Land Registry Search
The purpose of this article is to describe what the Land Registry is, what it does, and how it came into being. The article then describes the main documents you can obtain from the Land Registry, what they are used for, and how to obtain them.
HM Land Registry
The Land Registry, or rather, giving them their full title, HM Land Registry, are an autonomous government body that have the responsibility of maintaining a record of property ownership in England and Wales. In practice they do much more than this, and pride themselves (and with good reason) as being the paragon of excellence in global Land Registration.
Land Registry records are now held digitally and copies of the primary registration documents can be obtained speedily and whenever required.
HM Land Registry's website can be accessed directly here.
Origin of the Land Registry
The Land Registry originated during the reign of Queen Victoria, in 1862, with the introduction of the Land Registration Act. At that time, however, being a voluntary system of land registration, it was utterly ineffective, and did not rise to any degree of prominence until 1951 when the phasing in, across England and Wales, of compulsory registration began. It was not until December 1990 that those areas which had not already been phased in, all became subject to compulsory registration.
At that time compulsory registration only applied to certain dispositions, i.e. the sale or mortgage of a legal estate in property. Those events where known as registration "triggers".
Land Registration Trigger Events
Compulsory registration triggers have been extended, and will continue to do so as Land Registration grows. The current registration triggers briefly comprise:
- Estates in Land, i.e.
- Sale or Gift of a Fee Simple Absolute in Possession (a freehold property)
- Sale or Gift of a Term of Years Absolute (a leasehold property) where the term is for more than 7 years, or where more than 7 years of an existing term remains.
- Discontinuous leases having a total of more than 7 years in possession.
- Profits a Prendre in Gross, e.g. Fishing Rights.
- Rentcharges, i.e. annual charges made by a freeholder to the owners of a lease.
Land Registry Documents of Title
The documents of Title comprise:
When selling a property, up to date copies of these documents are always required by your solicitors or conveyancers.

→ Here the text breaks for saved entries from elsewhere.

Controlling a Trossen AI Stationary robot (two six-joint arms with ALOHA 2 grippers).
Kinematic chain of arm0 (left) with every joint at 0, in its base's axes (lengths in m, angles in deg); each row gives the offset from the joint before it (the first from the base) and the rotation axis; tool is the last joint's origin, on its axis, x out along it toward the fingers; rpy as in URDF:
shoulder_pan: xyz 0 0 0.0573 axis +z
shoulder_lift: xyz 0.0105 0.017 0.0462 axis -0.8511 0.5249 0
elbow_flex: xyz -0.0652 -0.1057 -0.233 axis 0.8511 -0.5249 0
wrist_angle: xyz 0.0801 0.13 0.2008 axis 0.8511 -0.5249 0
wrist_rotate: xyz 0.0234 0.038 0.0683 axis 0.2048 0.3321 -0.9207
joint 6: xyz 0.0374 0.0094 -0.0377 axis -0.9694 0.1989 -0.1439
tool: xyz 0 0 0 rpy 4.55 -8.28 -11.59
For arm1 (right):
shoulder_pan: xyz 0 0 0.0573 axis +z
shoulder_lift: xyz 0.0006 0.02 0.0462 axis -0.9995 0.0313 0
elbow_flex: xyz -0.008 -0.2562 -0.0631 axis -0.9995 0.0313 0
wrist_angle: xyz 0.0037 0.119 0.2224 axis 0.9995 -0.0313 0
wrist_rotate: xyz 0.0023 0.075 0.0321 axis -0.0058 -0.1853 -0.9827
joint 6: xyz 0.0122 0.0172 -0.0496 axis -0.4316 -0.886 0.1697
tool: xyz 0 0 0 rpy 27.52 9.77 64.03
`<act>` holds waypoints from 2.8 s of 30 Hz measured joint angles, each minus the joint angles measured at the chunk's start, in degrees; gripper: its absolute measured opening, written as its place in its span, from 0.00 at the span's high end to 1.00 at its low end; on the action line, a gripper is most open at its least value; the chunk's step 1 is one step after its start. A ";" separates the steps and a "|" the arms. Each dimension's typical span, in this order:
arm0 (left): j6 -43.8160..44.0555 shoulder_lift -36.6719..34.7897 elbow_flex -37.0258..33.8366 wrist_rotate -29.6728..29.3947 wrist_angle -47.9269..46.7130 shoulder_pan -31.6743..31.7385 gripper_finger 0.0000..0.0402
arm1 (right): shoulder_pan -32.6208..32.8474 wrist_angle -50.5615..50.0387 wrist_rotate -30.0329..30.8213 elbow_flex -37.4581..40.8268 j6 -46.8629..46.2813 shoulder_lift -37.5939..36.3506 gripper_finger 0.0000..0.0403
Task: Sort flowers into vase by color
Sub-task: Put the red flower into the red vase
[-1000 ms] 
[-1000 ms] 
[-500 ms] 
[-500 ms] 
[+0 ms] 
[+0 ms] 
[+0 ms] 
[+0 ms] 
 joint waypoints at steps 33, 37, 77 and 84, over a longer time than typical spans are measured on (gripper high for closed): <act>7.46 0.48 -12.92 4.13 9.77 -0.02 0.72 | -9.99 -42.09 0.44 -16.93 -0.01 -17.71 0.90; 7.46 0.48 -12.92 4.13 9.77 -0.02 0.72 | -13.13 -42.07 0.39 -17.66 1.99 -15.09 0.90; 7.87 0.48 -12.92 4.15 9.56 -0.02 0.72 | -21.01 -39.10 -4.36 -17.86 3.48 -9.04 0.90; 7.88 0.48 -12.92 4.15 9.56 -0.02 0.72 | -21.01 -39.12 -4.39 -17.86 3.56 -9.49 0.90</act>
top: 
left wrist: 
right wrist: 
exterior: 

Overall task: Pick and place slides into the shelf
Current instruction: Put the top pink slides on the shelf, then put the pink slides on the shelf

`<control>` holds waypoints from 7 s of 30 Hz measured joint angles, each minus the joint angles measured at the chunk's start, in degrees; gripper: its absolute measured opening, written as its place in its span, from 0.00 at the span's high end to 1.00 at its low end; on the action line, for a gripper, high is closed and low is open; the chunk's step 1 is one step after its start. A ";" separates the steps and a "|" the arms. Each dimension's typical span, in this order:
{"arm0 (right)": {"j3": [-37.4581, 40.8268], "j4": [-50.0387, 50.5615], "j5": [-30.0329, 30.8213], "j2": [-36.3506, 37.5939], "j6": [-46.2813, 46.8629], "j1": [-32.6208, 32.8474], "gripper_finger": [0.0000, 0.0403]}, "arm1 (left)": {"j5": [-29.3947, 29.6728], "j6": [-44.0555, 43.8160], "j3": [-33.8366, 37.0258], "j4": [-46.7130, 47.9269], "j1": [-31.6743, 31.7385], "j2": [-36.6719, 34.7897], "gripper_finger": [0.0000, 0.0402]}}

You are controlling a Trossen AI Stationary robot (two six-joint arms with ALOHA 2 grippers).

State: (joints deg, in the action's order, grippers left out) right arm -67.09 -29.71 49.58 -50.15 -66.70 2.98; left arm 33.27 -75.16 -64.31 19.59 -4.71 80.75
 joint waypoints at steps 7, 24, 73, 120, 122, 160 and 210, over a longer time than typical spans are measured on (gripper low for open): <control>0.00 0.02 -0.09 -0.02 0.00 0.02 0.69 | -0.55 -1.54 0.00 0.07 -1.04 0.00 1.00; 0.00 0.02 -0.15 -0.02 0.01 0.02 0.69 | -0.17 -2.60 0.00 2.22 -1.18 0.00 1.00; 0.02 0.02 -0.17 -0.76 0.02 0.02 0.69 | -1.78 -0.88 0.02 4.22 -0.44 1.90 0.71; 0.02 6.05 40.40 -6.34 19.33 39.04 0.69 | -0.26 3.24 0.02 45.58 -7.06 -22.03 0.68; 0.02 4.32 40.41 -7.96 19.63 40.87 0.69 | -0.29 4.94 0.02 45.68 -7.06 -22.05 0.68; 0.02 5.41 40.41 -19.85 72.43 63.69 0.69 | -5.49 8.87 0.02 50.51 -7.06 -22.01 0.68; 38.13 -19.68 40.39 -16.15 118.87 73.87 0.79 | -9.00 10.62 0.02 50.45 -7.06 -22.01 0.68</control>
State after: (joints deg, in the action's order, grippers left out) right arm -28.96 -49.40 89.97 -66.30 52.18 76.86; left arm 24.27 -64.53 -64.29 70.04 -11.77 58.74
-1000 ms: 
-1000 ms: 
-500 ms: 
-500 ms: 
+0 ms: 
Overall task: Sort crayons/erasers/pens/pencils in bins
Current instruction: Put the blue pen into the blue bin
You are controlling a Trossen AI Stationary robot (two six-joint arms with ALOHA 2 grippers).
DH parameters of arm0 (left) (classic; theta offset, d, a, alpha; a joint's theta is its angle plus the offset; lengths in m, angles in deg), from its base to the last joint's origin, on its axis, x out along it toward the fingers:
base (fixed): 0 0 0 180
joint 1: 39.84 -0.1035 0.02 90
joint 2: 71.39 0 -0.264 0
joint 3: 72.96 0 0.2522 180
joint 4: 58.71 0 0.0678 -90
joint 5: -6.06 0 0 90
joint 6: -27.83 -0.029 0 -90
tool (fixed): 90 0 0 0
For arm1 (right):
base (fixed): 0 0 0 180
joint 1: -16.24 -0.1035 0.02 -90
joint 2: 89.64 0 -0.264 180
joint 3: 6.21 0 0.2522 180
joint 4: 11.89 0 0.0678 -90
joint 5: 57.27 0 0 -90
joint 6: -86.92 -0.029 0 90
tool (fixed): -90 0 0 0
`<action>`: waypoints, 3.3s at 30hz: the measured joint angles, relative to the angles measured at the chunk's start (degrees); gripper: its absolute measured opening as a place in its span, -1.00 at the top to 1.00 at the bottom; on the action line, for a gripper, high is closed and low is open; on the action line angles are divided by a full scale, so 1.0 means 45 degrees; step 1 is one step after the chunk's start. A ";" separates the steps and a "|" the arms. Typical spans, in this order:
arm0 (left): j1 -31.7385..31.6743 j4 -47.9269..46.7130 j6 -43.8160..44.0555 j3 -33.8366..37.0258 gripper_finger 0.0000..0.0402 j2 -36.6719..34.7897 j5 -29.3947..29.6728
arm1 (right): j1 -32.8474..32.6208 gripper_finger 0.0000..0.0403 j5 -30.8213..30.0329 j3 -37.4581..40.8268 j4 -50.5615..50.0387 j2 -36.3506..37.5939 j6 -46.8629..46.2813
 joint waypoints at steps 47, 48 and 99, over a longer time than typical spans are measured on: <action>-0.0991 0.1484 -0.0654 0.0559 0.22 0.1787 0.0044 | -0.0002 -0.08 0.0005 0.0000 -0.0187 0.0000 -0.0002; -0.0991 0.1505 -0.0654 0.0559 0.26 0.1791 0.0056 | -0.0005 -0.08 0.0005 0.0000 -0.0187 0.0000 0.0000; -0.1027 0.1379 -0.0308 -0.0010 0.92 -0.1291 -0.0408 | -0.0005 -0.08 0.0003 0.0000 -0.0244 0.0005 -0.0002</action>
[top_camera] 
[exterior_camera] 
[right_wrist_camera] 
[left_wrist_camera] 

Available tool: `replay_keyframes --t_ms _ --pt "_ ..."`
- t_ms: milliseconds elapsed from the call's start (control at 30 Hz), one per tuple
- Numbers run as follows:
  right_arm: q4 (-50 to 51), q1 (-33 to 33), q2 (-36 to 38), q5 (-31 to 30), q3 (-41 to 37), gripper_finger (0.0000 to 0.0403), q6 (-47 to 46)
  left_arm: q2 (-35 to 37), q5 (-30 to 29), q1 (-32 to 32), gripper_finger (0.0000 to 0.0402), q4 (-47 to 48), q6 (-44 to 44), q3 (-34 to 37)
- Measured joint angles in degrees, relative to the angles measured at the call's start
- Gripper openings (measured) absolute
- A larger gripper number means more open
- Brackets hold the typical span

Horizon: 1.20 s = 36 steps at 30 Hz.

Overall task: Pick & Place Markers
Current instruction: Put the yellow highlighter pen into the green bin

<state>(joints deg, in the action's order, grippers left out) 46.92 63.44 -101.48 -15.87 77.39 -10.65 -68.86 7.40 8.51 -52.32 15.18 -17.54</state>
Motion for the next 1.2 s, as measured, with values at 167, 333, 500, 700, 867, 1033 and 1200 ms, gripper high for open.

Other Documents obtainable from HM Land Registry
- Prior Copies of the Title Register
- Conveyancing Deeds
- Conveyancing Deed Plans
- Lease Plans
- Bankruptcy Searches
- List of Properties owned by a Company or other non-individual organisation
- List of Charges owned by a Company or other non-individual organisation
- Index Map Certificates
- Pending Applications for Registration
- Caution Titles
- Caution Title Plans
- Edited Exempt Information Documents
The Title Register is one of the two main documents of Title. After the introductory information (Title Number, Land Registry office dealing with the property, date, etc) It is divided into three sections, named as follows:
- A Property Register
- B Proprietorship Register
- C Charges Register
A Property Register
The Property Register describes the property by using its address, where there is one, and by referring to the illustrated description of it in the Title Plan. The tenure of the property is shown, i.e. either freehold or leasehold and the date of first registration. Where the tenure is leasehold a brief description of the lease is provided (original parties, date of creation and length of lease). Easements are also set out in the A section.
B Proprietorship Register
This section provides details of ownership, i.e. the name and contact addresses of the owner, the class of title owned by him, restrictions on his dealings with the property, purchase price, date of purchase and personal covenants (binding on him only, not on subsequent purchasers).
C Charges Register
The C section sets out charges, restrictive covenants and other burdens affecting the property.
The Title Plan is prepared by the Land Registry at the following scales:
- Urban Areas - scale of 1:1250
- Rural Areas - scale of 2:500
- Remote Rural Areas - scale of either 1:5000 or 1:10000, depending on how remote the property is.
The property is identified as that lying within the area outlined in red. Parcels of land that are subject to rights of way, covenants, wayleaves, etc, will usually be coloured for identification purposes. The meaning of the colouring is provided in the Title Register. This is one of the reasons it is recommended to obtain both the Title Register and the Title Plan, rather than one of them alone.
Nearby properties are also frequently shown, to help identify the property location.
Leasehold properties are created by Lease. They are usually very lengthy documents and provide considerable detail relating to the various covenants governing ownership. The lease also describes shared areas, or common parts. Almost always, the Lease is accompanied by an attached Lease Plan, often providing invaluable information relating to car parking spaces, bin stores and garden areas.